--- RECORDS FOR THIS EXERCISE Enclosed Below ---

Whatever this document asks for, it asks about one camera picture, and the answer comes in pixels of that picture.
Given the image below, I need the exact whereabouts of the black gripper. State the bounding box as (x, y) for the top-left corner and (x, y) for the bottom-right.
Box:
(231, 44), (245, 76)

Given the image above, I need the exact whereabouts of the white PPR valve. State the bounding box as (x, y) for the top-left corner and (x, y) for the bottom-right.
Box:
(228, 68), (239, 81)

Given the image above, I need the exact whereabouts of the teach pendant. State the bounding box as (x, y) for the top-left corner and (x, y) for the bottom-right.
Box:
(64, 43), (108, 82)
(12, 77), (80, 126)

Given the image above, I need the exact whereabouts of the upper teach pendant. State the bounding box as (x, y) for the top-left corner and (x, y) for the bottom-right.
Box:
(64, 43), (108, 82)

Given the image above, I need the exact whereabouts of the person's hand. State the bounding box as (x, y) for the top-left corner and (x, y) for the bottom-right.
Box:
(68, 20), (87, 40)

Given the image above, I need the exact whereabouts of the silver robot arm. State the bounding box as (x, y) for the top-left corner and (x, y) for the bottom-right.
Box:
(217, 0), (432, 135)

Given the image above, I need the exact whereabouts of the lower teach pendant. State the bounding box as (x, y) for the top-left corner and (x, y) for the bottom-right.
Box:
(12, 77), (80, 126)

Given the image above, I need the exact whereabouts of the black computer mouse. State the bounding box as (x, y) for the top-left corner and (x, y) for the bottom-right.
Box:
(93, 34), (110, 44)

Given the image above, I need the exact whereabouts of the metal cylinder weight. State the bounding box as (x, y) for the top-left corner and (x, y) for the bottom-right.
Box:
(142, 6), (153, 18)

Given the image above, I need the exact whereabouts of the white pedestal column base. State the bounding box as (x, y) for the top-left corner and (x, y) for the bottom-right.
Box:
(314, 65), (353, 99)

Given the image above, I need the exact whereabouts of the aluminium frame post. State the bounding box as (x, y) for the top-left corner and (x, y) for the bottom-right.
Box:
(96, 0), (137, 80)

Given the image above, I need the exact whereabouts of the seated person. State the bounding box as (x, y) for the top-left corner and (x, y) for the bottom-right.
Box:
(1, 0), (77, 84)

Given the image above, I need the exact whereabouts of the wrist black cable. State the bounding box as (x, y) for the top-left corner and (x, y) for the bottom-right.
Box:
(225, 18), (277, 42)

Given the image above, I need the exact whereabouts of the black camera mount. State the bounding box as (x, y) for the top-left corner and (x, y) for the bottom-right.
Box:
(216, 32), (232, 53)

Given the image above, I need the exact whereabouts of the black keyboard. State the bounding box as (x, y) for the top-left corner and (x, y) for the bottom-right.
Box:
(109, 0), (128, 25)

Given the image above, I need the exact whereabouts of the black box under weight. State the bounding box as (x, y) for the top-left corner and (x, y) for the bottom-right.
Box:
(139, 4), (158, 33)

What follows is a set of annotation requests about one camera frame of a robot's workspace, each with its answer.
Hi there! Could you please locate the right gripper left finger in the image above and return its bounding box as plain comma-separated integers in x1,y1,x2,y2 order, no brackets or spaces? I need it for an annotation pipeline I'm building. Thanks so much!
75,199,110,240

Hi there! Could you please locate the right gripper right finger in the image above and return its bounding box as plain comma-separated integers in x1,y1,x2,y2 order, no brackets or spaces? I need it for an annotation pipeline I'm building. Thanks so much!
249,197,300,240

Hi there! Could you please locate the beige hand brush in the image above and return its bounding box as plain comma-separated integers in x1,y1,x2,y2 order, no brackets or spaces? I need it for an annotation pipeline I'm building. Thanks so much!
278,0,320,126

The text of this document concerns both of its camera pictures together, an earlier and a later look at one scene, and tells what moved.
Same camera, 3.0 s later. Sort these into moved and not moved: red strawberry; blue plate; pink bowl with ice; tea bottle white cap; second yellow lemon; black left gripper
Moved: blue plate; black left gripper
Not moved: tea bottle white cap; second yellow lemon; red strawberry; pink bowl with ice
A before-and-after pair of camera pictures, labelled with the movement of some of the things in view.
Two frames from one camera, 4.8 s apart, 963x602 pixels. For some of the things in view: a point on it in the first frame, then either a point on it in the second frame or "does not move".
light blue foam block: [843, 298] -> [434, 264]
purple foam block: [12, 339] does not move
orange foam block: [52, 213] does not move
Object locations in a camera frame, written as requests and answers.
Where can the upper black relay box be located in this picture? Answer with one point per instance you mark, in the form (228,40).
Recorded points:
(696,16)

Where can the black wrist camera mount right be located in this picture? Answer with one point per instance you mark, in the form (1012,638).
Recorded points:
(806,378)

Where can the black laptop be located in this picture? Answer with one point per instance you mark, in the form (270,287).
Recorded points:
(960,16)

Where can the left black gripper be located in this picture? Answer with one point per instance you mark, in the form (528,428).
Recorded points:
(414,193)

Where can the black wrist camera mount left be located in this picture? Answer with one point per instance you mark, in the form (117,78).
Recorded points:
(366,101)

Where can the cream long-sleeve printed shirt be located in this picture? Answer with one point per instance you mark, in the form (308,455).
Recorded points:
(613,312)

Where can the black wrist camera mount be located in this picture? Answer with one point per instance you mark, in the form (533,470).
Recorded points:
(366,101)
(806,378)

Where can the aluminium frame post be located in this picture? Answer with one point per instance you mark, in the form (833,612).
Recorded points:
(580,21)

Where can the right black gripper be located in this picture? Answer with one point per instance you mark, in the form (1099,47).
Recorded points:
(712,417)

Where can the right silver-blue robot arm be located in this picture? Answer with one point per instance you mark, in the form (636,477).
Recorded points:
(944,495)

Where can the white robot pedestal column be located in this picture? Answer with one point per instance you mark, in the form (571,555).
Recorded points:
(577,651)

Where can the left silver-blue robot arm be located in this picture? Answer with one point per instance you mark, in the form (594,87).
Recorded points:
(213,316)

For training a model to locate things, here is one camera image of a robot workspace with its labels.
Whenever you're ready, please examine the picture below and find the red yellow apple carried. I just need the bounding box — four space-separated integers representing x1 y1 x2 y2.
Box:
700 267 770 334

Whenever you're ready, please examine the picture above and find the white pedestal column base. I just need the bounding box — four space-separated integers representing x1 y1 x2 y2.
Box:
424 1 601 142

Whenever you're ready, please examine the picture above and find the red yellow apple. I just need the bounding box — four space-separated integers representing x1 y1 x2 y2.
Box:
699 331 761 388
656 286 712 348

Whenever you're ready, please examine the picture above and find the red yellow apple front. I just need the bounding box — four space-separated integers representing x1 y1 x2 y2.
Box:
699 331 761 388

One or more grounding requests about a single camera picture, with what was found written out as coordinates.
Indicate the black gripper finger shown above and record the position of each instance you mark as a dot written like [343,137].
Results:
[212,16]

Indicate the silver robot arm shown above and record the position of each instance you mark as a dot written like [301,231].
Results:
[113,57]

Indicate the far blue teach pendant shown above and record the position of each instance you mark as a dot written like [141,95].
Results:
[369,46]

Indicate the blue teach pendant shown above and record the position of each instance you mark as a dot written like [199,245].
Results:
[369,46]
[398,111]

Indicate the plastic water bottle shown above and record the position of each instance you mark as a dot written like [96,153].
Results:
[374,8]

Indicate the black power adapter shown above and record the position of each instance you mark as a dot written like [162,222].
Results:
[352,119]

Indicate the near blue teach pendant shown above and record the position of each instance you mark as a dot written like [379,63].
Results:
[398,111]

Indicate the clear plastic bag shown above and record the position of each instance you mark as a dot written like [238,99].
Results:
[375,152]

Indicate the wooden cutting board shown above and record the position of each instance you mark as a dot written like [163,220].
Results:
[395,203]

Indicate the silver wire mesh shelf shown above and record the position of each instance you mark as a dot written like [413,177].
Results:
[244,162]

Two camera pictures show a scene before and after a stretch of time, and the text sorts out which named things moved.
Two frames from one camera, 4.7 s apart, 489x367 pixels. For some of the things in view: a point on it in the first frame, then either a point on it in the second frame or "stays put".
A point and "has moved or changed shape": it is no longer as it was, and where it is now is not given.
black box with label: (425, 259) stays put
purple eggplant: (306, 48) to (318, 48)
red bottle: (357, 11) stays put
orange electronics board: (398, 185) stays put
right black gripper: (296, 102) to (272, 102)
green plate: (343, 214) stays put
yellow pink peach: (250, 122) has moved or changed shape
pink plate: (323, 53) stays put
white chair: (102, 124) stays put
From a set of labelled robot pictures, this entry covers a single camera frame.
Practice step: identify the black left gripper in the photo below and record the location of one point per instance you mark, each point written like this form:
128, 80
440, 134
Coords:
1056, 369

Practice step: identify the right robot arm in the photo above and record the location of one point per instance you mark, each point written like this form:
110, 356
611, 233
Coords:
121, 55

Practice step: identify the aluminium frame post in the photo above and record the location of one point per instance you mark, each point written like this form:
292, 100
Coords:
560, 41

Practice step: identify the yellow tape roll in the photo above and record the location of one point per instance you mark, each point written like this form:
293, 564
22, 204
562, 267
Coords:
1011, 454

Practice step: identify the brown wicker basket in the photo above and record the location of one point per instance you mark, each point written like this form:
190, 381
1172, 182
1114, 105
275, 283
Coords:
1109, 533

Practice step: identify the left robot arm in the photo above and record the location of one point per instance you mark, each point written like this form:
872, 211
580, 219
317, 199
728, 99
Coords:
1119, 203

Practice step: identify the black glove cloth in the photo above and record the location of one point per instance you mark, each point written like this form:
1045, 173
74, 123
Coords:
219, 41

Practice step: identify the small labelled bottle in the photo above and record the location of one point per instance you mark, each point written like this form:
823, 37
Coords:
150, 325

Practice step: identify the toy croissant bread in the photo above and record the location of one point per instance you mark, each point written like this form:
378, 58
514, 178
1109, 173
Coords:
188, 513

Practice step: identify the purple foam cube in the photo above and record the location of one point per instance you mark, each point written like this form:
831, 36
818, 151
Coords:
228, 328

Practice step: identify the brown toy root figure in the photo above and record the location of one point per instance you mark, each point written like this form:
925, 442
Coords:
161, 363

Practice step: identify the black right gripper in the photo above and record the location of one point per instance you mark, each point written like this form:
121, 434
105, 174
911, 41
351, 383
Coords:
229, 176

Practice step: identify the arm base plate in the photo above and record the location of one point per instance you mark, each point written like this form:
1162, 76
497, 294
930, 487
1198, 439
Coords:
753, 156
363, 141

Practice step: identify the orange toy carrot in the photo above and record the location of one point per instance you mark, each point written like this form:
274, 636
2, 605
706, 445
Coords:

--- End of Enclosed RECORDS FOR THIS EXERCISE ---

- _ASSIGNMENT_
Which lines of the data above contain the string "base"? Copy each of them.

- _YOUR RESPONSE_
Given the image above, I need the exact whereabouts of the white pedestal column base. State the bounding box as (x, y) for the top-left corner and (x, y) for the bottom-right.
Whenever you're ready, please examine the picture above and find the white pedestal column base. I just need the bounding box — four space-separated integers representing x1 y1 x2 y2.
Practice step: identify the arm base plate in the photo above and record the location of one point per instance you mark, each point written like this form:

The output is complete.